No difference in whether they are private or company donations, the 
money was still made from the same source.

If you've got more money than you can spend in many lifetimes, is 
handing some out worth applauding or to be expected?

Some churches believe in 'tithing' - giving 10% of income - does Gates 
follow this?

>Microsofts donations of software to developing countries could be
>viewed in two ways - I think you are correct to be debating your side
>of the argument.
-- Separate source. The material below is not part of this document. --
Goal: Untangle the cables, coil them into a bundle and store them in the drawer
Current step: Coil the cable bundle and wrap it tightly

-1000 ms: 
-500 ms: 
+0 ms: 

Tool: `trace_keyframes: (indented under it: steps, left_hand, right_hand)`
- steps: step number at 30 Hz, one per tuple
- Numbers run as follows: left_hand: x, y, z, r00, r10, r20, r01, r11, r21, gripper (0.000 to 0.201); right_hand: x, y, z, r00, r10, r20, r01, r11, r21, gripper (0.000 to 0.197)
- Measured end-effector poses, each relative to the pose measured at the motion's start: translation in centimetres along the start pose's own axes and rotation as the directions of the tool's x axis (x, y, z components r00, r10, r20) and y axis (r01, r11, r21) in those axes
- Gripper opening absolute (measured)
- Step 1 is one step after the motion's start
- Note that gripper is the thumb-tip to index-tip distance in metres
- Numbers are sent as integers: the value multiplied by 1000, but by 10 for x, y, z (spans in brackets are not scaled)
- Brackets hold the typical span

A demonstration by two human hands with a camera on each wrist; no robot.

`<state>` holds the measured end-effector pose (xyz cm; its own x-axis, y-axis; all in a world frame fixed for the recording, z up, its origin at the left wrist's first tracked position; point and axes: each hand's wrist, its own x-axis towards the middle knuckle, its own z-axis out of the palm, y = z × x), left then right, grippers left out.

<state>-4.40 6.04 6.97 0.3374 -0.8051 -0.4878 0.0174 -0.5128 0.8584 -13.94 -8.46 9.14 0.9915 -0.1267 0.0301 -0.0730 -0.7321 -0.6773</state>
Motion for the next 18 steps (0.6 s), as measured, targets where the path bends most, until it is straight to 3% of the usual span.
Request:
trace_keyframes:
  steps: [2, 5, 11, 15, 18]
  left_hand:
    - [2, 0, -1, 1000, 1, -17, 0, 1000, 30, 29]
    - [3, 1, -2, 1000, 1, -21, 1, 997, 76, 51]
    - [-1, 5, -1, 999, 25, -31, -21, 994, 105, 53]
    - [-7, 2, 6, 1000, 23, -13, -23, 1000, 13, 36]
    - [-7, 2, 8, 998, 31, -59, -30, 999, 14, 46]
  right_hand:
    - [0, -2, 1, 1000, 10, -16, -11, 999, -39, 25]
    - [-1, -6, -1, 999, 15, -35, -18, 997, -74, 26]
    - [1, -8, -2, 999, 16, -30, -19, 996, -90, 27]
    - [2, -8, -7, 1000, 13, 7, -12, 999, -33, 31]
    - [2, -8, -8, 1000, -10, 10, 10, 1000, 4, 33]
Giving software to developing countries is an
>admirable intention (This was one of the reasons behind Ubuntu,
>right?) but then following that up a year later with chargable
>bills... The thought of countries spending thousands of US dollars on
>software when the average person earns a dollar a day makes me feel
>queezy (and very fat)
>Jabber: mozrat at gmail.com
>www: http://beerandspeech.org
Personally, I think Bill Gates appearance at Live 8 soured the whole 
event - he could have funded most of what the event was in aid of, but I 
think his appearance
was a  publicity stunt.
Is the old thing true that if he dropped £50 on the floor, it wouldn't 
be worth the effort picking it up as he earns more in the time it would 

But Microsoft selling software to countries that can't afford it can't 
be worse than Western countries selling arms to countries than can't 
feed their own people,
so perhaps MS (bad as they are) are the last target to chase?